S’agissant des contraintes auxquelles les parquetiers ont dû faire face dans leur travail visant à réprimer les infractions électorales, deux d’entre eux (ceux de la Grande Rivière du Nord et des Gonaïves) ont affirmé avoir été l’objet de menaces ou d’intimidations venant de parlementaires ou de partis politiques. Par ailleurs, sept Commissaires et Substituts Commissaires ont révélé n’avoir reçu aucune formation spéciale portant sur la législation électorale. Dans les 10 autres parquets, les intéressés ont dit avoir bénéficié d’une formation spécifique dans cette discipline sous les auspices de l’École de la magistrature, du Ministère de la justice, du CEP, du CSPJ, de l’USAID ou de la MINUSTAH.

Recommandations

L’OCID croit nécessaire, pour le nouveau Conseil Electoral, le CSPJ, l’actuel Gouvernement et le Parlement, de travailler au renforcement des mécanismes juridiques et judiciaires du système électoral. Face aux problèmes de moyens, de corruption et de formation rencontrés par les parquetiers, l’OCID propose, entre autres, de renforcer la sécurité des Commissaires/Substituts, de renforcer l’indépendance des parquets par rapport à l’exécutif, d’améliorer la collaboration des membres des Bureaux de vote, des Centres de vote et de la Police avec la justice, d’améliorer les moyens de déplacement, d’organiser des séances de formation pour les acteurs impliqués dans le processus et d’organiser des séances de formation sur la loi électorale pour les acteurs judiciaires. Il recommande également que les décisions de justice rendues à l’encontre des contrevenants à la loi électorale soient publiées, de manière à dissuader les individus qui auront voulu s’engager sur la même voie dans le futur.

L’Observatoire salue la démarche engagée par le CEP consistant en la formation des futurs juges électoraux et l’élaboration d’un Code d’éthique et de déontologie électorale et d’un Manuel de règlements et de procédures pour le contentieux électoral. L’OCID encourage les Conseillers à tout mettre en œuvre pour crédibiliser le processus.

Dans la même veine, l’OCID encourage les membres de la Commission Indépendante d’Evaluation et de Vérification Electorale à prendre toute la mesure de la délicate mission qui leur est assignée et à faire preuve d’ouverture, d’impartialité et de fermeté.

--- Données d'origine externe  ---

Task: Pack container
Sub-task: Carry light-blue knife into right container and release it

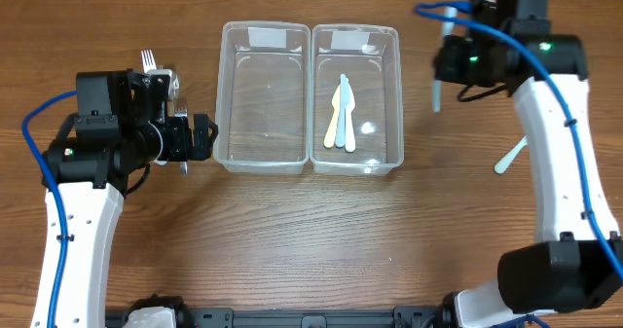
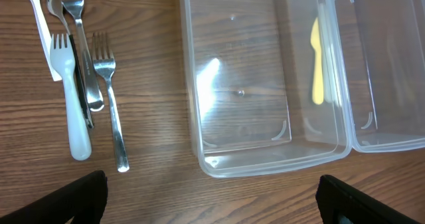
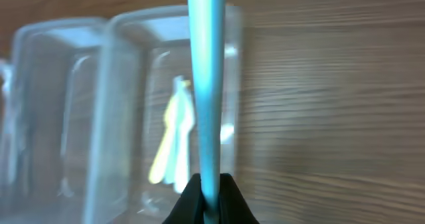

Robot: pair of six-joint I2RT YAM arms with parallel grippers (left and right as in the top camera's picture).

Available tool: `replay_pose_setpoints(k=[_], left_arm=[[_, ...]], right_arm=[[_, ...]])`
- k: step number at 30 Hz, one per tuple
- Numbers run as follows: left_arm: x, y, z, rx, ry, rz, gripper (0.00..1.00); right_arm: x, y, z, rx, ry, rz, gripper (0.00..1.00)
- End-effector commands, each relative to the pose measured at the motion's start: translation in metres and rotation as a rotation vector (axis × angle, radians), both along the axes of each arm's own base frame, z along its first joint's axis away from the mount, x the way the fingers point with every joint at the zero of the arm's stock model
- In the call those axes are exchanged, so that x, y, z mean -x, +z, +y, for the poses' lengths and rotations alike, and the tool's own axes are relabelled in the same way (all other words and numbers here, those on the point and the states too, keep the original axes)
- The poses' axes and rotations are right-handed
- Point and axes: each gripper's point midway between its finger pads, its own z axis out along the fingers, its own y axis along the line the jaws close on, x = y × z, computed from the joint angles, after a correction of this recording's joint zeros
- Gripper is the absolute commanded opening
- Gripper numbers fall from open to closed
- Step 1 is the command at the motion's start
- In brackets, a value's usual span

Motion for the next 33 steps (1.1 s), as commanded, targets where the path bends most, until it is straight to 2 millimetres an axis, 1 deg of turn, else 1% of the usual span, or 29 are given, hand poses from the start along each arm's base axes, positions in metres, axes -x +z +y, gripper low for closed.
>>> replay_pose_setpoints(k=[1,5,8,11,12,13,14,16,17,18,19,20,22,23,25,27,28,29,33], left_arm=[[-0.004,0.007,0.000,-0.011,-0.017,-0.022,1.00],[-0.004,0.007,0.000,-0.011,-0.017,-0.022,1.00],[-0.004,0.007,0.000,-0.011,-0.017,-0.022,1.00],[-0.004,0.007,0.000,-0.011,-0.017,-0.022,1.00],[-0.004,0.007,0.000,-0.011,-0.017,-0.022,1.00],[-0.004,0.007,0.000,-0.011,-0.017,-0.022,1.00],[-0.004,0.007,0.000,-0.011,-0.017,-0.022,1.00],[-0.004,0.007,0.000,-0.011,-0.017,-0.022,1.00],[-0.004,0.007,0.000,-0.011,-0.017,-0.022,1.00],[-0.004,0.007,0.000,-0.011,-0.017,-0.022,1.00],[-0.004,0.007,0.000,-0.011,-0.017,-0.022,1.00],[-0.004,0.007,0.000,-0.011,-0.017,-0.022,1.00],[-0.004,0.007,0.000,-0.011,-0.017,-0.022,1.00],[-0.004,0.007,0.000,-0.011,-0.017,-0.022,1.00],[-0.004,0.007,0.000,-0.011,-0.017,-0.022,1.00],[-0.004,0.007,0.000,-0.011,-0.018,-0.022,1.00],[-0.004,0.007,0.000,-0.011,-0.017,-0.022,1.00],[-0.004,0.007,0.000,-0.011,-0.017,-0.022,1.00],[-0.004,0.007,0.000,-0.011,-0.017,-0.022,1.00]], right_arm=[[-0.004,-0.033,0.035,0.026,0.047,0.057,0.04],[-0.009,-0.074,0.056,0.057,0.067,0.117,0.04],[-0.008,-0.116,0.070,0.070,0.084,0.206,0.04],[-0.008,-0.142,0.079,0.079,0.103,0.258,0.04],[-0.007,-0.145,0.080,0.081,0.108,0.262,0.06],[-0.007,-0.145,0.081,0.082,0.110,0.262,0.11],[-0.007,-0.142,0.083,0.076,0.114,0.256,0.18],[-0.010,-0.124,0.087,0.055,0.120,0.222,0.30],[-0.014,-0.111,0.086,0.050,0.117,0.191,0.37],[-0.017,-0.100,0.084,0.044,0.111,0.165,0.47],[-0.022,-0.081,0.078,0.041,0.095,0.118,0.55],[-0.027,-0.060,0.071,0.034,0.076,0.070,0.57],[-0.034,-0.027,0.054,0.018,0.032,-0.005,0.59],[-0.038,-0.007,0.035,0.011,-0.012,-0.046,0.60],[-0.041,0.009,0.003,0.014,-0.105,-0.073,0.62],[-0.042,0.013,-0.038,0.038,-0.201,-0.074,0.62],[-0.039,0.009,-0.070,0.054,-0.273,-0.055,0.63],[-0.037,0.002,-0.095,0.060,-0.327,-0.031,0.63],[-0.022,-0.028,-0.166,0.061,-0.483,0.052,0.63]])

Le Consortium croit essentiel pour les acteurs politiques de trouver un consensus formel autour de la méthodologie que la commission doit utiliser et de l’acceptation des résultats de son travail, moyennant le respect de la démarche préétablie et la transparence du processus.

L’Observatoire Citoyen pour l’Institutionnalisation de la Démocratie (OCID), consortium de la société civile formé de l’Initiative de la Société Civile, du Centre Œcuménique de Droits Humains et de JURIMEDIA, renouvelle son engagement à travailler à la consolidation de la démocratie en Haïti et, en particulier, à l’instauration d’un système électoral garantissant aux citoyens haïtiens de pouvoir choisir librement et démocratiquement leurs dirigeants.

« Une démocratie pérenne par la vigilance citoyenne »

Membres du Comité de Pilotage

Sylvie BAJEUX

Pour le Centre Œcuménique des Droits Humains (CEDH)

Abdonel DOUDOU

Pour JURIMÉDIA

Rosny DESROCHES

Pour l’Initiative de la Société Civile (ISC)

Pour authentification: Rosny DESROCHES (34466167) et Abdonel DOUDOU (38790493).